3. Mit dem erstangefochtenen Bescheid (der zweitangefochtene Bescheid betrifft die Berichtigung des einen Bestandteil des Spruches bildenden Berechnungsblattes) wurden - unter anderem - die Berufungen des Beschwerdeführers und der Hedwig S., betreffend Wiederaufnahme der Verfahren hinsichtlich einheitlicher und gesonderter Feststellung von Einkünften für die Jahre 1989 bis 1992, als unbegründet abgewiesen. Die Berufung des Beschwerdeführers gegen die (neuen Sach-)Bescheide, betreffend einheitliche und gesonderte Feststellung von Einkünften für die Jahre 1989 bis 1993, wurde als unbegründet abgewiesen; der Berufung der Hedwig S. gegen die (neuen Sach-)Bescheide, betreffend einheitliche und gesonderte Feststellung von Einkünften für die Jahre 1989 bis 1993, wurde stattgegeben und im Spruch die festgestellten Einkünfte aus Gewerbebetrieb dem Beschwerdeführer und der Verlassenschaft nach der Witwe zugeteilt; der Anteil der Hedwig S. und der Emma D. wurde mit "0" bestimmt. In der Begründung wurde u.a. ausgeführt, der Beschwerdeführer habe mit Schreiben vom 18. März 1998 mitgeteilt, dass die "Erbengemeinschaft" mit dem Tod der Witwe am 21. August 1995 beendet worden sei. Über diesen Zeitpunkt hinausgehende Abgabenerklärungen seien nicht abgegeben worden. Dieses Schreiben sei erst nach Erlassung der Bescheide, betreffend Wiederaufnahme der Verfahren 1989 bis 1992 und Feststellung der Einkünfte 1989 bis 1993, am 20. August 1997 eingelangt. Die Berufungsentscheidung sei daher den Beteiligten gesondert zuzustellen.

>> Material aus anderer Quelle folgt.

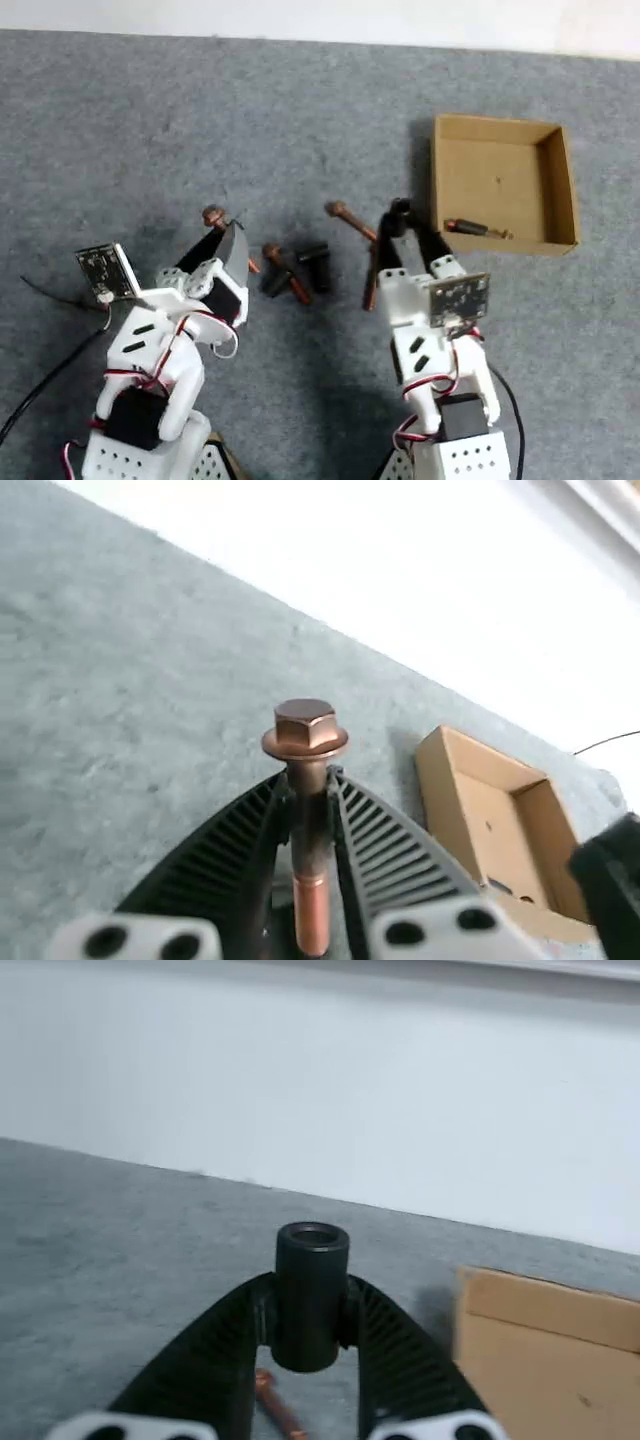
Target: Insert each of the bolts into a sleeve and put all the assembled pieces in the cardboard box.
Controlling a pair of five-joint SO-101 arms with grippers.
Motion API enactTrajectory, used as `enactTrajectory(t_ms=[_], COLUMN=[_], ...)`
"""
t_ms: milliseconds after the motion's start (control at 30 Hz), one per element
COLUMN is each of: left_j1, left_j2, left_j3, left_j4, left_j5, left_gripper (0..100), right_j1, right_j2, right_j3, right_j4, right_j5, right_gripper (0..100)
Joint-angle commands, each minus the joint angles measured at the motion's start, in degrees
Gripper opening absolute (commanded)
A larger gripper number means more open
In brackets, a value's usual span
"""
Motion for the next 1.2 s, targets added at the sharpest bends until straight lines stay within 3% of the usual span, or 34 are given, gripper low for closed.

4. Der Verwaltungsgerichtshof hat über die Beschwerde erwogen:

Die Parteien des verwaltungsgerichtlichen Verfahrens gehen übereinstimmend davon aus, dass Kraftwerke, die einen Teil der Verlassenschaft nach dem Verstorbenen Dr. S.L. ausmachen, von der "Erbengemeinschaft", gebildet von der Witwe als Testamentserbin und den Legataren, als gesonderter Betrieb geführt wurden. Die Verlassenschaft sei der Witwe mit einer Einantwortungsurkunde vom 9. August 1993 zur Gänze eingeantwortet und mit der Amtsurkunde vom selben Datum sei bestätigt worden, dass ob den in den Nachlass fallenden Liegenschaften (2 Kraftwerke) das Eigentumsrecht für den Beschwerdeführer zur Gänze einverleibt werden kann. Weiters ist unstrittig, dass die Witwe am 21. August 1995 verstorben ist.

Die belangte Behörde ist von dem behaupteten Ende der "Erbengemeinschaft" mit 21. August 1995 ausgegangen. Sowohl dieser Zeitpunkt als auch der der Einantwortung der Verlassenschaft liegt lange vor dem Zeitpunkt der Erlassung der bekämpften Bescheide des Finanzamtes, die mit 20. August 1997 datiert sind. Das Finanzamt hat ihre Bescheide an die "Erbengemeinschaften nach L. Dr. S."

gerichtet. Diese mit der Personenumschreibung getroffene Wahl des Normadressaten ist wesentlicher Bestandteil jedes Bescheides. Die Benennung jener Person, der gegenüber die Behörde die in Betracht kommende Angelegenheit des Verwaltungsrechtes in förmlicher Weise gestalten will, ist notwendiges Inhaltserfordernis des individuellen Verwaltungsaktes und damit konstituierendes Bescheidmerkmal.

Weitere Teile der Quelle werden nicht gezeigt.